# Entropy¶

kxy.api.core.entropy.discrete_entropy(x)

Estimates the (Shannon) entropy of a discrete random variable taking up to q distinct values given n i.i.d samples,

$h(x) = - \sum_{i=1}^q p_i \log p_i,$

using the plug-in estimator.

Parameters: x ((n,) np.array) – i.i.d. samples from the distribution of interest. h – The (differential) entropy of the discrete random variable of interest. float AssertionError – If the input has the wrong shape.
kxy.api.core.entropy.least_structured_continuous_entropy(x, space='dual', batch_indices=[])

Estimates the entropy of a continuous $$d$$-dimensional random variable under the least structured assumption for its copula.

When $$d>1$$,

$h(x) = h(u) + \sum_{i=1}^d h(x_i).$
Parameters: x ((n, d) np.array) – n i.i.d. draws from the data generating distribution. space (str, 'primal' | 'dual') – The space in which the maximum entropy problem is solved.

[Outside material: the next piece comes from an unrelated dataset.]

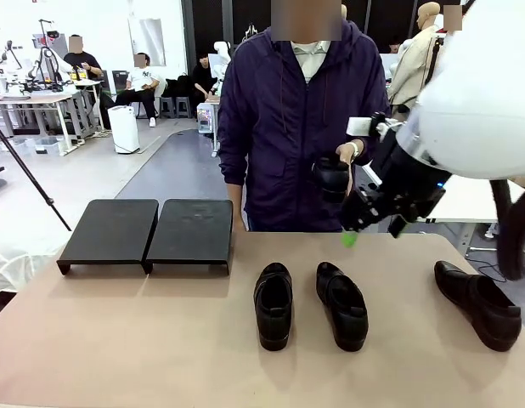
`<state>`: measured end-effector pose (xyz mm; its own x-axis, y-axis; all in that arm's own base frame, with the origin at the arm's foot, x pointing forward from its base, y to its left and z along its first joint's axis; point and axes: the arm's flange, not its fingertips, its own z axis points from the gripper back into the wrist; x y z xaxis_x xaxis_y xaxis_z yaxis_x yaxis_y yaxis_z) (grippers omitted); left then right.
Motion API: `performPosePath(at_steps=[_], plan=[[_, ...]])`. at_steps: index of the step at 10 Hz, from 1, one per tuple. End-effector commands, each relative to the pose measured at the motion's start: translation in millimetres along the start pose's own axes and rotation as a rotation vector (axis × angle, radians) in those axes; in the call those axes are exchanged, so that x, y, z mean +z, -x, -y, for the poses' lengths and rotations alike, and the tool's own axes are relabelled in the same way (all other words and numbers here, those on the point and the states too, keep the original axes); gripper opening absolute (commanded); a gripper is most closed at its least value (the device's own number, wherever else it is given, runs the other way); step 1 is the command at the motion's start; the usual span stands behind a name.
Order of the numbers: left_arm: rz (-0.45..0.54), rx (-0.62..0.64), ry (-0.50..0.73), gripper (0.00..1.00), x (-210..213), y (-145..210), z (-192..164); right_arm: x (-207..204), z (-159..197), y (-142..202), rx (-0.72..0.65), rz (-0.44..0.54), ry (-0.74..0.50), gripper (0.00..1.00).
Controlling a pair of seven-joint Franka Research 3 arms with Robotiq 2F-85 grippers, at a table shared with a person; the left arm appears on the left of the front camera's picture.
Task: Organize the shoes by placing them on the stand.
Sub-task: Pick up one Shoe and place it in the middle of the table.
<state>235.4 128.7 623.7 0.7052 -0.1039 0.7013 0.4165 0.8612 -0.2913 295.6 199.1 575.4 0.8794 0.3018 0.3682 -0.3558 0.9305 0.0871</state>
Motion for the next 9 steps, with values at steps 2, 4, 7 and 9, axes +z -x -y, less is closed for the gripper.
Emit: performPosePath(at_steps=[2,4,7,9], plan=[[-0.006,-0.015,0.001,1.00,2.1,-0.2,-1.1,2.3,7.8,9.0,-0.011,-0.016,0.011,1.00],[-0.006,-0.015,0.001,1.00,2.1,-0.2,-1.1,-0.1,3.0,1.8,0.000,-0.004,0.003,1.00],[-0.006,-0.015,0.001,1.00,2.1,-0.2,-1.1,-27.1,-30.7,-14.2,-0.114,-0.070,0.055,1.00],[-0.006,-0.015,0.001,1.00,2.1,-0.2,-1.1,14.1,14.2,35.0,-0.149,-0.065,-0.055,1.00]])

When space='primal', the maximum entropy problem is solved in the original observation space, under Pearson covariance constraints, leading to the Gaussian copula. When space='dual', the maximum entropy problem is solved in the copula-uniform dual space, under Spearman rank correlation constraints. h – The (differential) entropy of the data generating distribution, assuming its copula is maximum-entropy in the chosen space. By convention, when $$d=1$$, this function is the same as scalar_continuous_entropy, and returns 0 when $$n=1$$. float
kxy.api.core.entropy.least_structured_copula_entropy(x, space='dual', batch_indices=[])

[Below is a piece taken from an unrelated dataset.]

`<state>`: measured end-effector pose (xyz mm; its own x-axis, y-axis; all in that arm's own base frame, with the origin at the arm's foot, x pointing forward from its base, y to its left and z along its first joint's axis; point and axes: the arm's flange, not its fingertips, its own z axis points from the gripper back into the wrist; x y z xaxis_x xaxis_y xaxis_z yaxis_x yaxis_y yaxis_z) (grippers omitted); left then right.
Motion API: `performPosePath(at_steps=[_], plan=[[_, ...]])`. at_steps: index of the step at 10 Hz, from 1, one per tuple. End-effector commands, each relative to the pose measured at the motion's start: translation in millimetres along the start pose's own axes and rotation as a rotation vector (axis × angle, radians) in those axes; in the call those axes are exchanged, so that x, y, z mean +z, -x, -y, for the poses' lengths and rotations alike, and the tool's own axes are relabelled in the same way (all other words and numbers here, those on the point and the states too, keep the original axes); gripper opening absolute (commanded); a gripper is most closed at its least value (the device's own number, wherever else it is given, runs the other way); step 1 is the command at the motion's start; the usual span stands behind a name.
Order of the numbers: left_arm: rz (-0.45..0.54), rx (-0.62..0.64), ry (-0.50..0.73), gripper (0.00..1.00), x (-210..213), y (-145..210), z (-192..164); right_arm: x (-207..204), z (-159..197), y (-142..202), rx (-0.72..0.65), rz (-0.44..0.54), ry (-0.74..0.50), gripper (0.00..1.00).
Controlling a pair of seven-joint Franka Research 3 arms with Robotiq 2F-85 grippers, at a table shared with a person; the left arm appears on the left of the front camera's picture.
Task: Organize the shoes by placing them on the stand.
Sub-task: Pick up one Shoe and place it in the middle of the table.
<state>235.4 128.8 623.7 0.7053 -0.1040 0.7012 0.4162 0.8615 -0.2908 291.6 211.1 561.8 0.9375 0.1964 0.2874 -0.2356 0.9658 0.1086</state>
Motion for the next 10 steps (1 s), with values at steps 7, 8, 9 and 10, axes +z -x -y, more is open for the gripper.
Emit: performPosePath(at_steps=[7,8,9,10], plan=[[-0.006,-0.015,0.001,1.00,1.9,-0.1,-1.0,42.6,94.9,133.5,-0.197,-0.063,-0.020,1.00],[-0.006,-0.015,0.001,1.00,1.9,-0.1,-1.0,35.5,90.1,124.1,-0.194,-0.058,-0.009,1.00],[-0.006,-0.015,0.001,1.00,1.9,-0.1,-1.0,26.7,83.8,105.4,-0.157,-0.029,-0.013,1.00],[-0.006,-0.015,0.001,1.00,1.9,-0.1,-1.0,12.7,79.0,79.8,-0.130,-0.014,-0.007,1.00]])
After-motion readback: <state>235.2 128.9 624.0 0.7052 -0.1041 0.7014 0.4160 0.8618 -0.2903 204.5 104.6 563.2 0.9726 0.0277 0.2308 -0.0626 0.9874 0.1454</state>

Estimates the entropy of the maximum-entropy copula in the chosen space.

Note

This also corresponds to least amount of total correlation that is evidenced by our maximum-entropy constraints.

Parameters: x ((n, d) np.array) – n i.i.d. draws from the data generating distribution. space (str, 'primal' | 'dual') – The space in which the maximum entropy problem is solved. When space='primal', the maximum entropy problem is solved in the original observation space, under Pearson covariance constraints, leading to the Gaussian copula. When space='dual', the maximum entropy problem is solved in the copula-uniform dual space, under Spearman rank correlation constraints. h – The (differential) entropy of the least structured copula consistent with maximum-entropy constraints. float
kxy.api.core.entropy.least_structured_mixed_entropy(x_c, x_d, space='dual', batch_indices=[])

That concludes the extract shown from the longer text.